Below are the entries; count the lines in them that contain the word "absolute" and give only the number.

### Dataset records
----------

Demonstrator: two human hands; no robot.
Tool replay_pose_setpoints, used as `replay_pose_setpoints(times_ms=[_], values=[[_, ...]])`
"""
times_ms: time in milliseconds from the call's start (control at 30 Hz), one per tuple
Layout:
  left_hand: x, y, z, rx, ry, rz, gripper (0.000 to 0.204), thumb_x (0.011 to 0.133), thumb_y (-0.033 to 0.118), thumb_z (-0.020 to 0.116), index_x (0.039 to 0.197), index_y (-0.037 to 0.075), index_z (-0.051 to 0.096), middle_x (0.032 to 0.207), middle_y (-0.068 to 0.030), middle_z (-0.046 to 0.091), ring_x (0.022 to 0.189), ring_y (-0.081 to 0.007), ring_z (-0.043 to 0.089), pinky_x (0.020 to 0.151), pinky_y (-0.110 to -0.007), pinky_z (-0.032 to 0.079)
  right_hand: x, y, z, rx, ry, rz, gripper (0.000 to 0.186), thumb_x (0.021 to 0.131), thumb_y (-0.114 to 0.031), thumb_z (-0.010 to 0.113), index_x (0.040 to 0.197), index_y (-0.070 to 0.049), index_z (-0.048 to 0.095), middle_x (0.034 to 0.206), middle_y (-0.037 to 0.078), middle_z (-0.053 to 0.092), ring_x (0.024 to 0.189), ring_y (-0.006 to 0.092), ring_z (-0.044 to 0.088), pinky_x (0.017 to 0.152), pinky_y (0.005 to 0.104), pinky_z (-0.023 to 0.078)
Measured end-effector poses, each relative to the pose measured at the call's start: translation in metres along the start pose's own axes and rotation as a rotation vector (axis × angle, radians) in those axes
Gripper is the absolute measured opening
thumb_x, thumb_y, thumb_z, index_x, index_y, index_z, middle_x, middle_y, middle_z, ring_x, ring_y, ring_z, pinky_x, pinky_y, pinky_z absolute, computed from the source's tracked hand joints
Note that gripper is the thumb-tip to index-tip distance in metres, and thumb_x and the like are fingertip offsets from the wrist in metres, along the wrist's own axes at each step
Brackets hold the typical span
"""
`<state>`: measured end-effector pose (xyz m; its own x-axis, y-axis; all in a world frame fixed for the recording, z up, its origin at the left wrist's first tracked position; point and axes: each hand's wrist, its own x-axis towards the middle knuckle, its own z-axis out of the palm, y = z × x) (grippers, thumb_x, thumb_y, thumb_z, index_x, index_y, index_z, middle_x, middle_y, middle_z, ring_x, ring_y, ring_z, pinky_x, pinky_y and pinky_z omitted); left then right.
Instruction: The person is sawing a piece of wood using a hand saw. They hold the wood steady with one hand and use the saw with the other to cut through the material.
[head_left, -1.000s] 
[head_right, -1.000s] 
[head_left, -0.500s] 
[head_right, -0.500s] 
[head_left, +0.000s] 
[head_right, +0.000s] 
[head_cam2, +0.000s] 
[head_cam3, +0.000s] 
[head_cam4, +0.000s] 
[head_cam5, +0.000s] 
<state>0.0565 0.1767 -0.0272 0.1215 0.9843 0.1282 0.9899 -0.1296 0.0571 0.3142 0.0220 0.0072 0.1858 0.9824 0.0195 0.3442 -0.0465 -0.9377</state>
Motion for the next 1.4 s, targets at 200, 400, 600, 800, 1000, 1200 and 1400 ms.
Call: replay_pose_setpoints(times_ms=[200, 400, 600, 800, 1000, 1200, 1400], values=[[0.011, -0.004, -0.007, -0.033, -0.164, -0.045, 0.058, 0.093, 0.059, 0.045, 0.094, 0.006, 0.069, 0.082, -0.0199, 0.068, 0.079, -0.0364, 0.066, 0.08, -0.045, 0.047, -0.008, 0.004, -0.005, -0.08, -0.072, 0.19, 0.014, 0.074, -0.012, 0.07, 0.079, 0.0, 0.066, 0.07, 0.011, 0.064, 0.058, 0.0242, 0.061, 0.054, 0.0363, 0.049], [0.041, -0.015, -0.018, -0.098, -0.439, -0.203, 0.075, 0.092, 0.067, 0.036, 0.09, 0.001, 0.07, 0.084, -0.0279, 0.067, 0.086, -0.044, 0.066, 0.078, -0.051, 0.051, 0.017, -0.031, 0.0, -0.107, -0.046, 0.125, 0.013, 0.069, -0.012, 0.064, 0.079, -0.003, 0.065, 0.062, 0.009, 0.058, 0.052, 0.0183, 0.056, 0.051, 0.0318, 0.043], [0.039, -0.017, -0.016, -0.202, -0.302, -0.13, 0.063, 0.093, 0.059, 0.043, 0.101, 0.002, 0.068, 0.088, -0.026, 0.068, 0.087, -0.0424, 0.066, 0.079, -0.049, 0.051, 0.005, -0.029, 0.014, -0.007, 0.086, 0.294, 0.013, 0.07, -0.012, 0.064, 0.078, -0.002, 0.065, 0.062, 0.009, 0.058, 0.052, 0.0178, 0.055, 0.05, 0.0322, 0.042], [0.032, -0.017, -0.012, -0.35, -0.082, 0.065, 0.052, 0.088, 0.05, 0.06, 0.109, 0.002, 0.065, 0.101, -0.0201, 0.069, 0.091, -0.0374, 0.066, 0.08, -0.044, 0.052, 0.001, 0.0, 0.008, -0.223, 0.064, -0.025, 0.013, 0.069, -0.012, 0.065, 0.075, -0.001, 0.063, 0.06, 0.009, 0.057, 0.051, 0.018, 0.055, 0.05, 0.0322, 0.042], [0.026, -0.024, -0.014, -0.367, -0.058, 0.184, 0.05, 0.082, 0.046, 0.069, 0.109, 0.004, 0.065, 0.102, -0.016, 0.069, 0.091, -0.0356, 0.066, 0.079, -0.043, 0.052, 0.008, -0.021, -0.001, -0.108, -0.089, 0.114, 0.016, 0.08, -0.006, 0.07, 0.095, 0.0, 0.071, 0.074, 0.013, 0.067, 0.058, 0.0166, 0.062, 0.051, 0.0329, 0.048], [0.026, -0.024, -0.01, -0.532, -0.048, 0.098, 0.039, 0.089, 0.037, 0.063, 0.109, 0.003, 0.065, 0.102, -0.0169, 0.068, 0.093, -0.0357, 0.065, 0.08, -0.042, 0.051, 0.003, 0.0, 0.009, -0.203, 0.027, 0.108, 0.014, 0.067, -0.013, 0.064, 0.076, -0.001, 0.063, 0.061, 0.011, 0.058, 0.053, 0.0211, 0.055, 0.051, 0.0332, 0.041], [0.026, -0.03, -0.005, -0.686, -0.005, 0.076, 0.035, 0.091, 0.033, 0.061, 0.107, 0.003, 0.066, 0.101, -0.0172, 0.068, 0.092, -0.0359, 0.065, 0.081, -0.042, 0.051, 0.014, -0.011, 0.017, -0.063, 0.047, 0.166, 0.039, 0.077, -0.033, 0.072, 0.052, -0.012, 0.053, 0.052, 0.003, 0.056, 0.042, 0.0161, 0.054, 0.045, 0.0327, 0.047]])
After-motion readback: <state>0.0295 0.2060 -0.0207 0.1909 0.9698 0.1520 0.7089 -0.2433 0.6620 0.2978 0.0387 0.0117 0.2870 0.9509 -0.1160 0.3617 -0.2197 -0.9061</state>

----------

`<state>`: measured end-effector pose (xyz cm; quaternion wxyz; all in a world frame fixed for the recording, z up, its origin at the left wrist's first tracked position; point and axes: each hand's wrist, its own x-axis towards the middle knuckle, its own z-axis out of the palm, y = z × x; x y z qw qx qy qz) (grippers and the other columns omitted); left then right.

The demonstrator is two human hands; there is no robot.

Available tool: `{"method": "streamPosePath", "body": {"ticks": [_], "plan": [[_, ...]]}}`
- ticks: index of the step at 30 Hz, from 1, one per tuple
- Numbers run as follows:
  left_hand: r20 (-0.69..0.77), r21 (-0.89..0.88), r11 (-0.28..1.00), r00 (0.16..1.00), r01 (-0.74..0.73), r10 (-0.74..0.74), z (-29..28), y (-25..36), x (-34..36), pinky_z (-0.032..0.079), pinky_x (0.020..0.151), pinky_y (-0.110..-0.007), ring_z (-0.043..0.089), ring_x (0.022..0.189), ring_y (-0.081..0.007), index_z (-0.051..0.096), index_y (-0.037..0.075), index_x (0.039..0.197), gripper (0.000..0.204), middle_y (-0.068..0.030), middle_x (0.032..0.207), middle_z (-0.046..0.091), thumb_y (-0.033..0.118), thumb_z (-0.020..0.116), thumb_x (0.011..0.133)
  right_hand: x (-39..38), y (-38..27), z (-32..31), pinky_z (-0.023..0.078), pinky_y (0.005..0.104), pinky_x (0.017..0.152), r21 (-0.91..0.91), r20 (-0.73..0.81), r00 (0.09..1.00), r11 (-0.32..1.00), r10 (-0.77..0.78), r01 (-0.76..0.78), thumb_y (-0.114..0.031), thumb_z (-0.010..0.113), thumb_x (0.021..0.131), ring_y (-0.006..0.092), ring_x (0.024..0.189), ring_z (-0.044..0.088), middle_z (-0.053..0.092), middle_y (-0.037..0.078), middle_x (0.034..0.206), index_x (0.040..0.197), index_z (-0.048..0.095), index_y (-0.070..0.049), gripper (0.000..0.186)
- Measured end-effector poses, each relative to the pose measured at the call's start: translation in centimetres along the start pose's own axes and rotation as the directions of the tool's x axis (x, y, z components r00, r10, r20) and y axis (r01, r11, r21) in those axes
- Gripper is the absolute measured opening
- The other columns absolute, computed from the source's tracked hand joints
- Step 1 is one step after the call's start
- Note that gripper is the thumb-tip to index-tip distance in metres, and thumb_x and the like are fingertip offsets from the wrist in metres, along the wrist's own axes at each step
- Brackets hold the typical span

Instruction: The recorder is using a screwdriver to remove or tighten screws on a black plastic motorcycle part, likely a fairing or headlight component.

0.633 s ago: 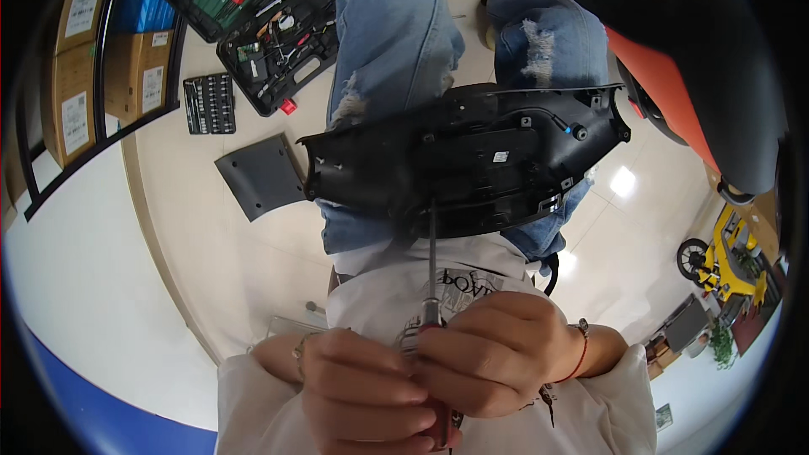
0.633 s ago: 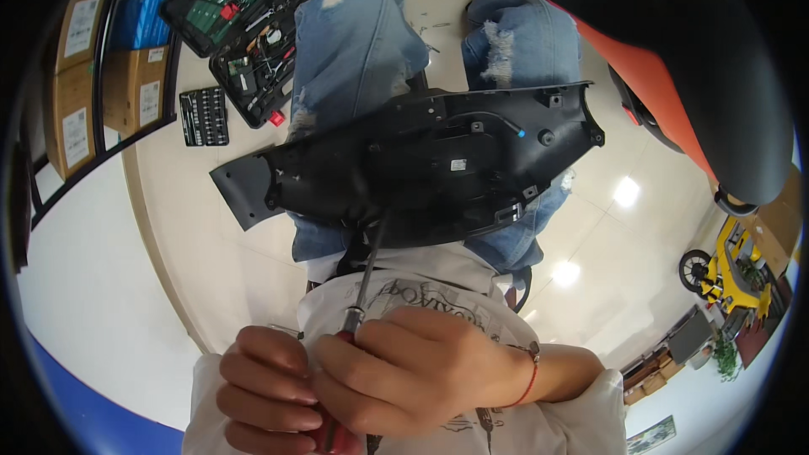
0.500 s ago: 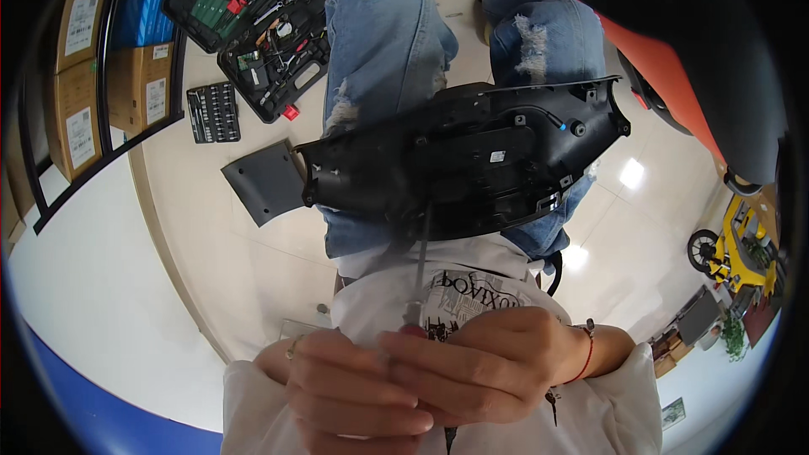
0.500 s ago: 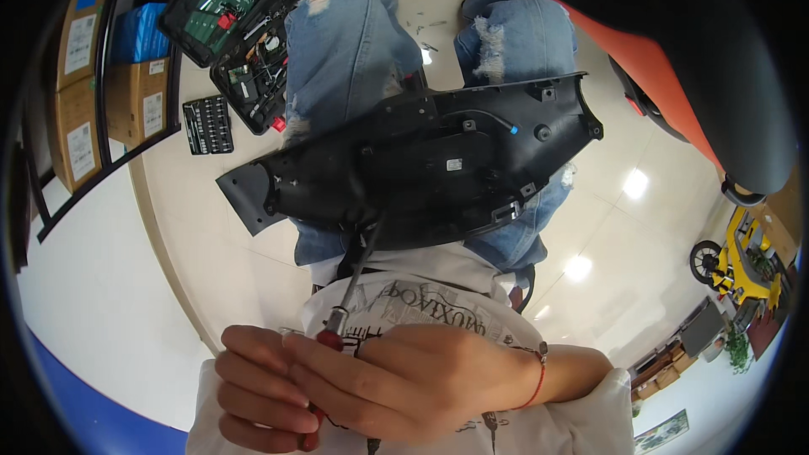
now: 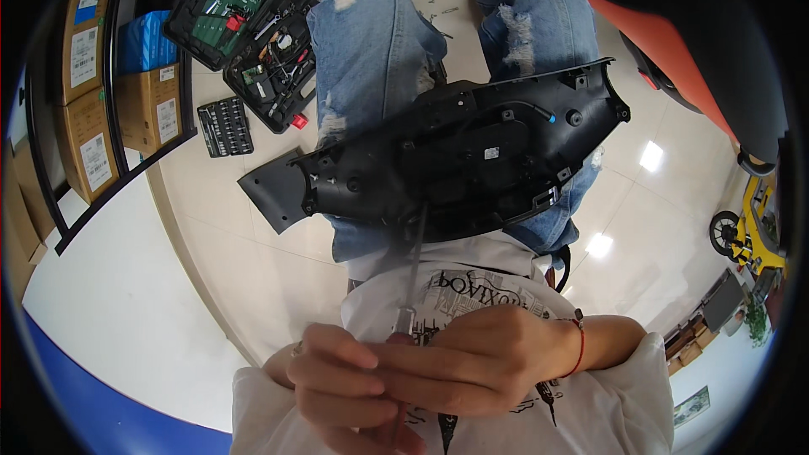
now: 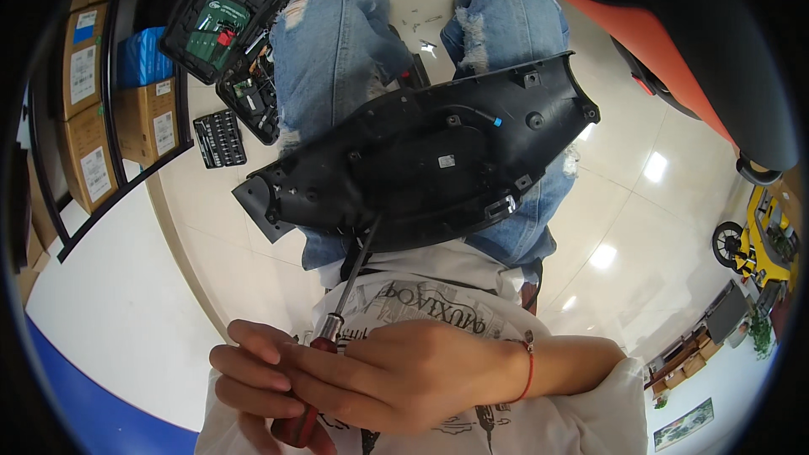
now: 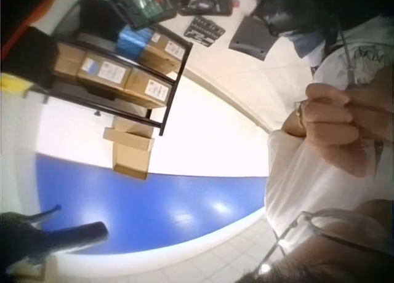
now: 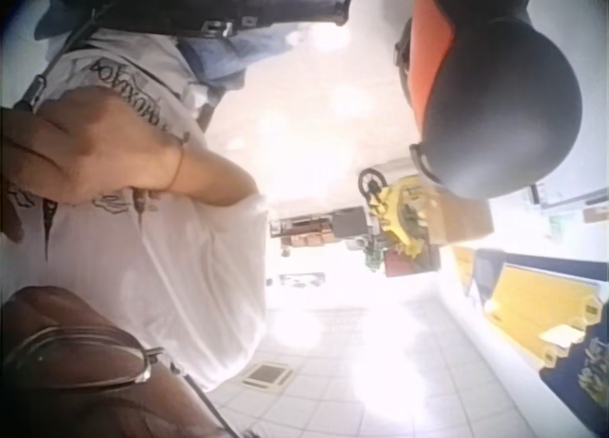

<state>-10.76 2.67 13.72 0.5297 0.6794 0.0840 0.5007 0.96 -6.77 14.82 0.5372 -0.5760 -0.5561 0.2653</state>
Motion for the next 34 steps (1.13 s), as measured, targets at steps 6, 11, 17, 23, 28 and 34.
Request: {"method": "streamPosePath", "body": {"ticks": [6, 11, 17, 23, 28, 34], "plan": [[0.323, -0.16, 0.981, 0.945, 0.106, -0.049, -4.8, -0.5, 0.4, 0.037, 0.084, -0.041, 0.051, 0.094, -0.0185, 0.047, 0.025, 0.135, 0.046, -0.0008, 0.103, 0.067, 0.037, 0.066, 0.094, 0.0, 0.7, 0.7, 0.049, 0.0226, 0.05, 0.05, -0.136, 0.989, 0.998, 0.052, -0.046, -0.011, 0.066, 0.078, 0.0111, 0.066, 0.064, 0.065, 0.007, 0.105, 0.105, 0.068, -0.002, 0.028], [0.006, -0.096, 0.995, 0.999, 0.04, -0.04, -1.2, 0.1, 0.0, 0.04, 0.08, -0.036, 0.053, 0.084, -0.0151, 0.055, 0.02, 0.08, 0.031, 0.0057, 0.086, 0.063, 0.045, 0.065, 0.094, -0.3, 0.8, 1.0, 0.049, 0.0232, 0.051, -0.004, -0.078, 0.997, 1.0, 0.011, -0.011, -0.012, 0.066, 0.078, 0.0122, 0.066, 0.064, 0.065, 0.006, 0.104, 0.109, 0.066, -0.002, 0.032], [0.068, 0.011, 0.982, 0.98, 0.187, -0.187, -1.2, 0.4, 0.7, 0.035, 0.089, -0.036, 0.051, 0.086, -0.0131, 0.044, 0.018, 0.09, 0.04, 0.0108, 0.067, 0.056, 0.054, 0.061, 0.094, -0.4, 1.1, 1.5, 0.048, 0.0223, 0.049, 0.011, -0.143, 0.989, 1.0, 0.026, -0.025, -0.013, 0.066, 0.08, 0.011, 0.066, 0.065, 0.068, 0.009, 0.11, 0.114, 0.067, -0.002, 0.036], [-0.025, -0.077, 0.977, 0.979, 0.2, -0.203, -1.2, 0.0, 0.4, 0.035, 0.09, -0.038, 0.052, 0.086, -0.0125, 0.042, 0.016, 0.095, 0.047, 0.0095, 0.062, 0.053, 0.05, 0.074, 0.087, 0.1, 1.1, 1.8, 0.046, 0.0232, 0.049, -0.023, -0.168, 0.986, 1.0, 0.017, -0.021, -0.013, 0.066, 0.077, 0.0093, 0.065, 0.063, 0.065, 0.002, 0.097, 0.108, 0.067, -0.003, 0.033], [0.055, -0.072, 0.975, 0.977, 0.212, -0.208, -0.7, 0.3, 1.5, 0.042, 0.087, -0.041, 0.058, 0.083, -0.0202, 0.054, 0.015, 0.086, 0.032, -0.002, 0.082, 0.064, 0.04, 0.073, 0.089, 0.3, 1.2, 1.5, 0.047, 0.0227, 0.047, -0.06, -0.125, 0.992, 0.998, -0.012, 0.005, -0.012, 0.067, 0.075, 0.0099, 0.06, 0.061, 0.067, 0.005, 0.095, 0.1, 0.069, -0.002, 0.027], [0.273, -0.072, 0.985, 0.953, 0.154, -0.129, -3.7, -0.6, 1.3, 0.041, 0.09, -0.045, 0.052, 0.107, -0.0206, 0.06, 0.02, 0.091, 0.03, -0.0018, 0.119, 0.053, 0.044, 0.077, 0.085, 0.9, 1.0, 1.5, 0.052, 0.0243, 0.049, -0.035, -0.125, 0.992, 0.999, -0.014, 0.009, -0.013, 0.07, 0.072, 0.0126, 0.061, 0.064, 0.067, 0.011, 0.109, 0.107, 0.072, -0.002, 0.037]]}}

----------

### Written solution
4